- TRY IT -
In the listing below, find each line holding "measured" and copy it.

▼▼▼

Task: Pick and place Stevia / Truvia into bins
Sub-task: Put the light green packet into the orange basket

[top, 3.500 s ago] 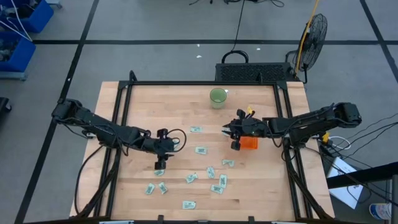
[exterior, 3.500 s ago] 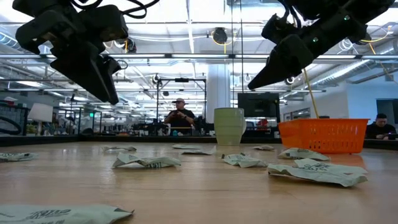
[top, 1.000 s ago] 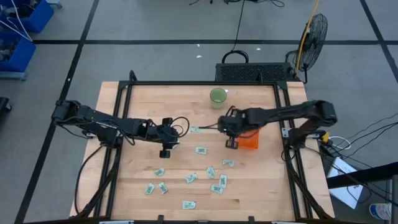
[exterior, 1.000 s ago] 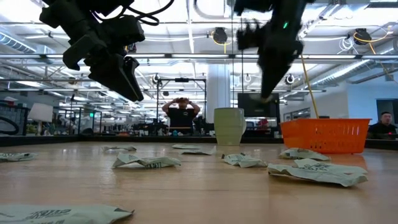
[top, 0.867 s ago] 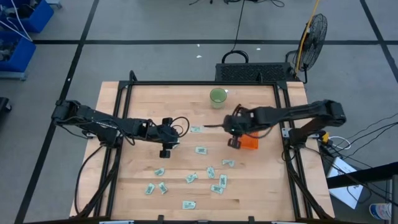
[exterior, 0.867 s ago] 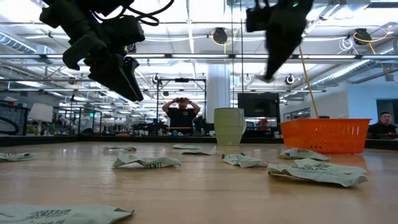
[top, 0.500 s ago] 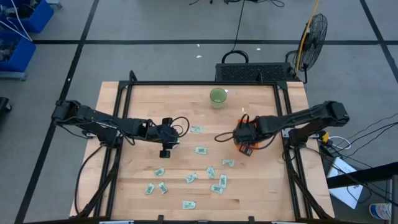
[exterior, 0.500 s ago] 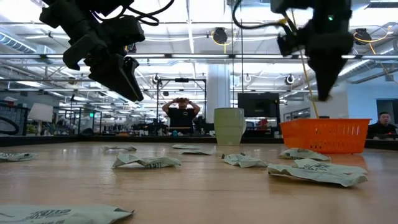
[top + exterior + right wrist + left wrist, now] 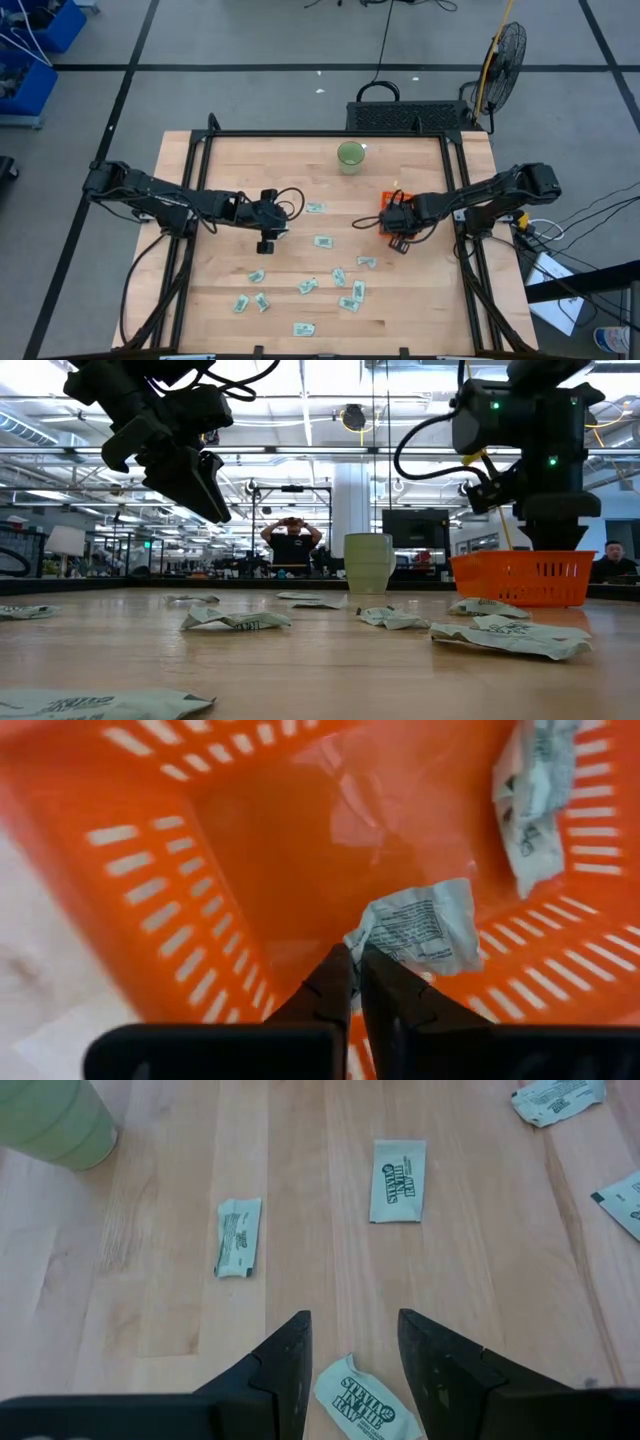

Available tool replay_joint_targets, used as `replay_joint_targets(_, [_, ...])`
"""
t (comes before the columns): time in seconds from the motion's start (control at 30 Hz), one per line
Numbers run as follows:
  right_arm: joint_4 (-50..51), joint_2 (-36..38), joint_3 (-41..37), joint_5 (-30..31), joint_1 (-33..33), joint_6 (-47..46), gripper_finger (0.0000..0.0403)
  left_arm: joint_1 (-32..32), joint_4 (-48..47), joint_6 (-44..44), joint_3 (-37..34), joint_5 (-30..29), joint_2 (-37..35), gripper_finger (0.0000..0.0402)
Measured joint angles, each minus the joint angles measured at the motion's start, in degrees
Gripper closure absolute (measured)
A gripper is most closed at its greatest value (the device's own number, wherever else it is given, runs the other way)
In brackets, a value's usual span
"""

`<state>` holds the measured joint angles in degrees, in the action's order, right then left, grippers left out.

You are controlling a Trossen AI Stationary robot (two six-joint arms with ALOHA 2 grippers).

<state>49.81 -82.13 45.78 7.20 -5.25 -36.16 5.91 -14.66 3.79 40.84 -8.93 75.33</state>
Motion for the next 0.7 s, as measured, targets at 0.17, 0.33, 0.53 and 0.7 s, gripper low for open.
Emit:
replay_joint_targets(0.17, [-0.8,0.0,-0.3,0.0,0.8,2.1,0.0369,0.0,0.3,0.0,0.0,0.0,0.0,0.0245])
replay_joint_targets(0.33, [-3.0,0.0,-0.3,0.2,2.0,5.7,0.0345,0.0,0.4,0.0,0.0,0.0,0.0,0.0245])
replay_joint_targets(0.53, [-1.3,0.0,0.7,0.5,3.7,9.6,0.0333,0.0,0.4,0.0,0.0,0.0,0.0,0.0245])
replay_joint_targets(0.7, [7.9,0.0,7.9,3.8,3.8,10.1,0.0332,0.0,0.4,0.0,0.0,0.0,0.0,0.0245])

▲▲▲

- YOUR SOLUTION -
Measured joint angles, each minus the joint angles measured at the motion's start, in degrees
Gripper closure absolute (measured)
`<state>` holds the measured joint angles in degrees, in the action's order, right then left, grippers left out.
Motion for the next 0.7 s, as measured, targets at 0.17, 0.33, 0.53 and 0.7 s, gripper low for open.

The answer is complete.